Mehrere Verwundbarkeiten wurden im xpdf-Code entdeckt, der in koffice, einer
integrierten Office-Suite für KDE, eingebettet ist. Diese Probleme könnten
einem Angreifer ermöglichen, beliebigen Code auszuführen, indem der Benutzer
dazu gebracht wird, ein speziell erzeugtes PDF-Dokument zu importieren.
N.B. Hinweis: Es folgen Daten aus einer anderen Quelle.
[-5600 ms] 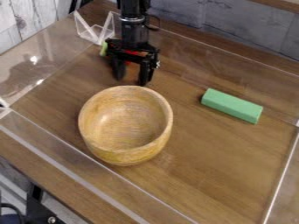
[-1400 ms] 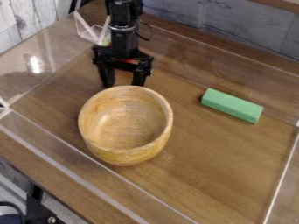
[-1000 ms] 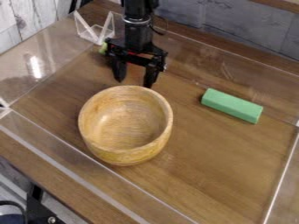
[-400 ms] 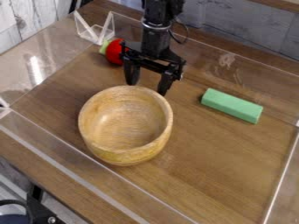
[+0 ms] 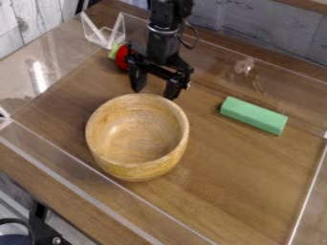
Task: Move the red fruit to the right
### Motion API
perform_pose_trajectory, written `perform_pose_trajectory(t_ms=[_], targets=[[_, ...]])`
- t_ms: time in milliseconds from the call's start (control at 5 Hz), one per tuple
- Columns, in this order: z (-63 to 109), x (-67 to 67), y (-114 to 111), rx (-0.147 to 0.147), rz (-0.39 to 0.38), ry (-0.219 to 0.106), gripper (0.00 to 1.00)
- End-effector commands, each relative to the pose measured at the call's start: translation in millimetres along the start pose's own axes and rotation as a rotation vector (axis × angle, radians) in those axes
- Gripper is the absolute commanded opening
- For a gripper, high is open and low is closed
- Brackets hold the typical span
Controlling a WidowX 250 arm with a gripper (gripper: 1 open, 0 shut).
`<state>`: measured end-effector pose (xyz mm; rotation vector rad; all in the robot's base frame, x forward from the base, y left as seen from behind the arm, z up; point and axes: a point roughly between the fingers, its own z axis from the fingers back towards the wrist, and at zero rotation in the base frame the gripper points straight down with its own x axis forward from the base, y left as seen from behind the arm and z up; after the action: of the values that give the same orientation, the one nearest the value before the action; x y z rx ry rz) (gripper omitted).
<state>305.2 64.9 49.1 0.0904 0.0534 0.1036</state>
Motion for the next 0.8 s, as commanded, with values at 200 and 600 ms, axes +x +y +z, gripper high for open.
perform_pose_trajectory(t_ms=[200,600], targets=[[38.6,9.8,-6,0.035,0.051,-0.082,1.0],[70.0,5.7,-10,0.074,0.092,-0.078,1.0]])
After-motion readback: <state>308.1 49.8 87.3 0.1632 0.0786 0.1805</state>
Das Common Vulnerabilities and Exposures
-Projekt identifiziert die
folgenden Probleme:
Ein Feldzugriff-Fehler in der Methode DCTStream::readProgressiveDataUnit in xpdf/Stream.cc in Xpdf 3.02pl1, wie sie in poppler, teTeX, KDE, KOffice, CUPS und anderen Produkten verwendet wird, ermöglicht entfernten Angreifern die Auslösung einer Speicherkorruption und die Ausführung beliebigen Codes mittels einer speziell erzeugten PDF-Datei.
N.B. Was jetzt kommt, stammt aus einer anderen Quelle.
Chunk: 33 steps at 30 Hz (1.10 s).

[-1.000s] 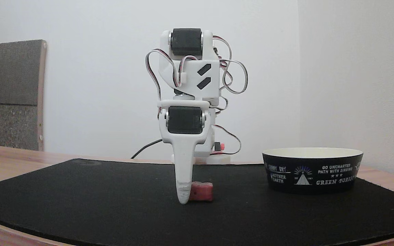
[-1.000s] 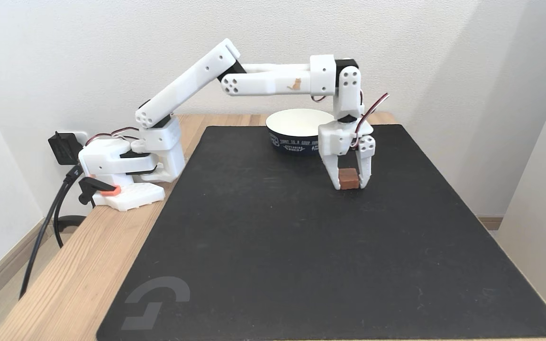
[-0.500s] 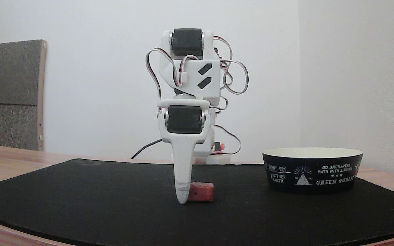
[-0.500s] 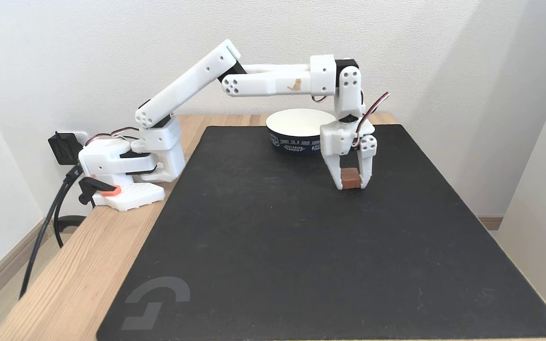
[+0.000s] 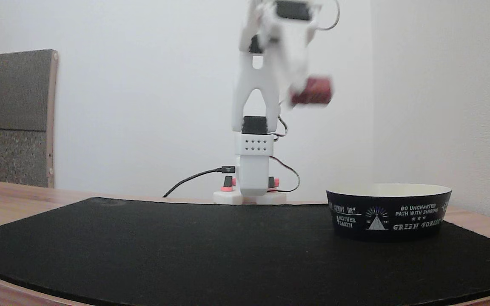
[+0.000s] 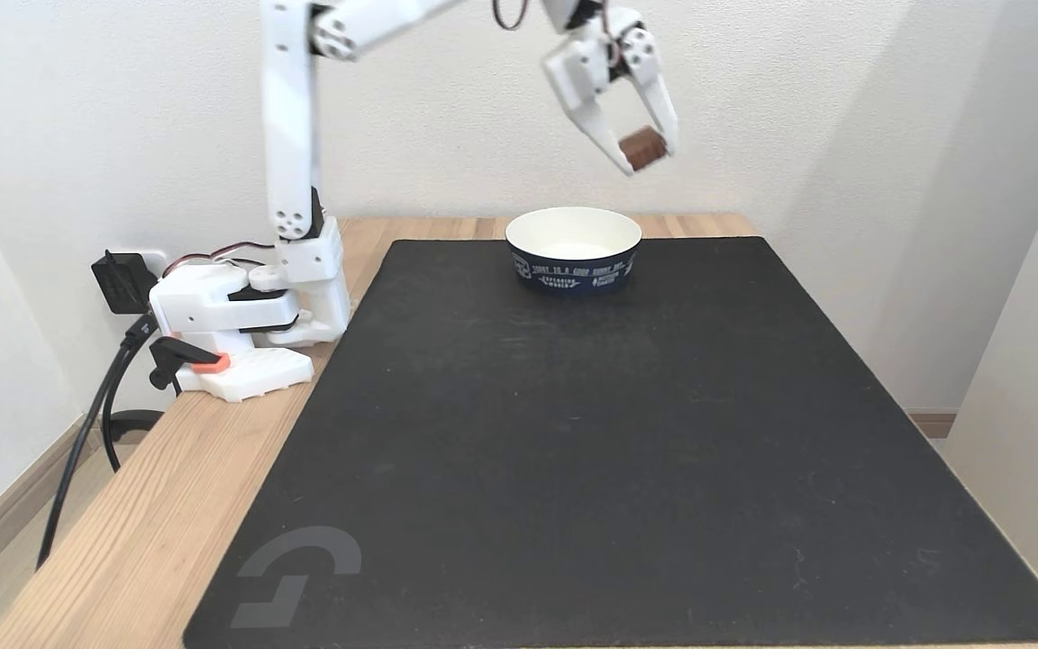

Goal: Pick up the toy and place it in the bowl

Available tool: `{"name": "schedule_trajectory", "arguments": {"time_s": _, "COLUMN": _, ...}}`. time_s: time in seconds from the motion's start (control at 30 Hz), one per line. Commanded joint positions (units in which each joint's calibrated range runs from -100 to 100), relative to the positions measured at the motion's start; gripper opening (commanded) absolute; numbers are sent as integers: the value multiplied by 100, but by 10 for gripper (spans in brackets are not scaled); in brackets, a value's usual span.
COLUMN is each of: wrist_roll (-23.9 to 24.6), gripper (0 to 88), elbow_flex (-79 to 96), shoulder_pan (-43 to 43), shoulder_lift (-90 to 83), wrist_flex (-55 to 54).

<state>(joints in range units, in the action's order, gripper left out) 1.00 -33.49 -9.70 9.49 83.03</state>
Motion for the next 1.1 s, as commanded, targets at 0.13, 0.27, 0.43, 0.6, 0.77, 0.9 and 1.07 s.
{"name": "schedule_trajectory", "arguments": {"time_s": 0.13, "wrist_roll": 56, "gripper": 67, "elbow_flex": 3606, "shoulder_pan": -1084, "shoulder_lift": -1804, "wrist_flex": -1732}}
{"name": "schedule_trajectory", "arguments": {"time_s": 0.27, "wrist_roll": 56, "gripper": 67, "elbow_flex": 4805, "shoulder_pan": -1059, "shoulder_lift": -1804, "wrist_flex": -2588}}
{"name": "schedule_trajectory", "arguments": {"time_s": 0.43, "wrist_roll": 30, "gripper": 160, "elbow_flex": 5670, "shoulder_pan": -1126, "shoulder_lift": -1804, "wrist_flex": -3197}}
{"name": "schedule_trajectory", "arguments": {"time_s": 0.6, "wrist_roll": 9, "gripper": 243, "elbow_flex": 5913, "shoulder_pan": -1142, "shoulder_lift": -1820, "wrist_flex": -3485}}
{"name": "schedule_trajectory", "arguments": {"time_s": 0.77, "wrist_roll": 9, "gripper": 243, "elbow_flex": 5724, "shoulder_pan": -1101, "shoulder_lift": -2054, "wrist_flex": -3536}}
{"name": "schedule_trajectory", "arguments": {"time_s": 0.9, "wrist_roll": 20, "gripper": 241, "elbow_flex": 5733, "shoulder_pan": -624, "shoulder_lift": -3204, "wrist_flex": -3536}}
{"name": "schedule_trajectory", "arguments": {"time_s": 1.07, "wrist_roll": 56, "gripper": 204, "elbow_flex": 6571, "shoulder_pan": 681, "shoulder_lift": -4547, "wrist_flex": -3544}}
Ein Integer-Überlauf in der Methode DCTStream::reset in xpdf/Stream.cc in Xpdf 3.02p11 ermöglicht entfernten Angreifern die Ausführung beliebigen Codes mittels einer speziell erzeugten PDF-Datei, was zu einem Heap-basierten Pufferüberlauf führt.
Ein Heap-basierter Pufferüberlauf in der Methode CCITTFaxStream::lookChar in xpdf/Stream.cc in Xpdf 3.02p11 ermöglicht entfernten Angreifern die Ausführung beliebigen Codes mittels einer PDF-Datei, die einen speziell erzeugten CCITTFaxDecode-Filter enthält.
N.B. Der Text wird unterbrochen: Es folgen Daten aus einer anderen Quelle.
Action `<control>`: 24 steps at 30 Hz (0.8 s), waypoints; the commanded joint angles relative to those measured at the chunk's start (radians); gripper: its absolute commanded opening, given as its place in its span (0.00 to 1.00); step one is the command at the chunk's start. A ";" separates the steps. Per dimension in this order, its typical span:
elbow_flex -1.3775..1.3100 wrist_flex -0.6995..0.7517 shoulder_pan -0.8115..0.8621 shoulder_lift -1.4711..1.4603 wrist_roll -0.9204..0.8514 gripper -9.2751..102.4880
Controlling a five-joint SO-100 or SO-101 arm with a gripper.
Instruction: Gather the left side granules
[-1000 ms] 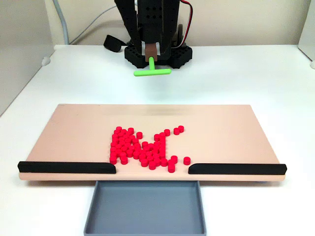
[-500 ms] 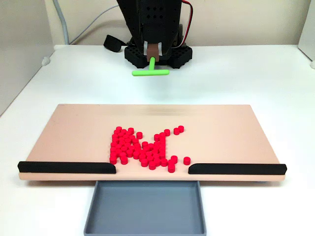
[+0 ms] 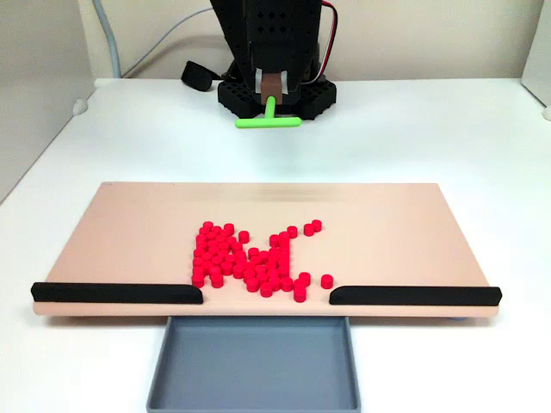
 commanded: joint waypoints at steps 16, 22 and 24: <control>-0.006 -0.003 -0.028 0.025 0.011 0.08; -0.015 -0.003 -0.028 0.018 0.017 0.08; -0.015 -0.003 -0.029 0.018 0.018 0.08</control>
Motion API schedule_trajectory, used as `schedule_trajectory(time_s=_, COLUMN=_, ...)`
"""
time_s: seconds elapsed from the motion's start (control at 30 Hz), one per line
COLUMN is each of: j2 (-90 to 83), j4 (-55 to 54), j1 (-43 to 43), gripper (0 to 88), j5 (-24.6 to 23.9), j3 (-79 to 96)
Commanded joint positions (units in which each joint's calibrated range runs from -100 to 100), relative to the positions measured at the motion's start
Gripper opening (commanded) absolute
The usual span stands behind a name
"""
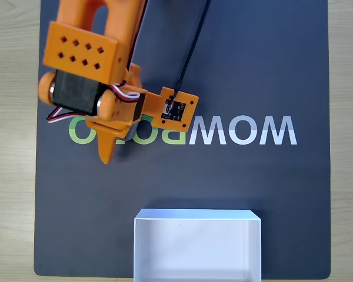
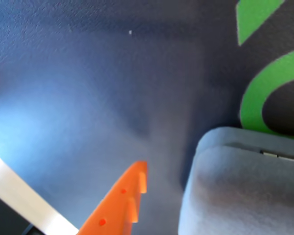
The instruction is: Grab the usb to bin
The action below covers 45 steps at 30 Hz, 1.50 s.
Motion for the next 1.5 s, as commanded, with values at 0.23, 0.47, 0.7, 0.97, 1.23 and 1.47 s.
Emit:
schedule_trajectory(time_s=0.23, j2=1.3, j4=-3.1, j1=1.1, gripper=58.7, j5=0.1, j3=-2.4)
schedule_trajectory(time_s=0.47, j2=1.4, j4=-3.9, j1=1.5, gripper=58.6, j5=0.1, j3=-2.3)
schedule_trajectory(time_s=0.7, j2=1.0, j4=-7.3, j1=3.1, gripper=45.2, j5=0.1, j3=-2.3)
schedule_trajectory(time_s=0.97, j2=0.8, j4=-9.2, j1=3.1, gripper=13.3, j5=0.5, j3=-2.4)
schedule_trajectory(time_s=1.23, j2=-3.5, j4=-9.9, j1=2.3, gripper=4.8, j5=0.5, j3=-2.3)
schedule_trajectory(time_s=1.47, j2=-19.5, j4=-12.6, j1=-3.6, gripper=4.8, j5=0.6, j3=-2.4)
Aktualisierungen für die alte Stable-Distribution (Sarge) werden so bald wie möglich zur Verfügung gestellt.
Für die Stable-Distribution (Etch) wurden diese Probleme in Version 1:1.6.1-2etch2 behoben.
Wir empfehlen Ihnen, Ihr koffice-Paket zu aktualisieren.
MD5-Prüfsummen der aufgeführten Dateien stehen in der ursprünglichen Sicherheitsankündigung zur Verfügung.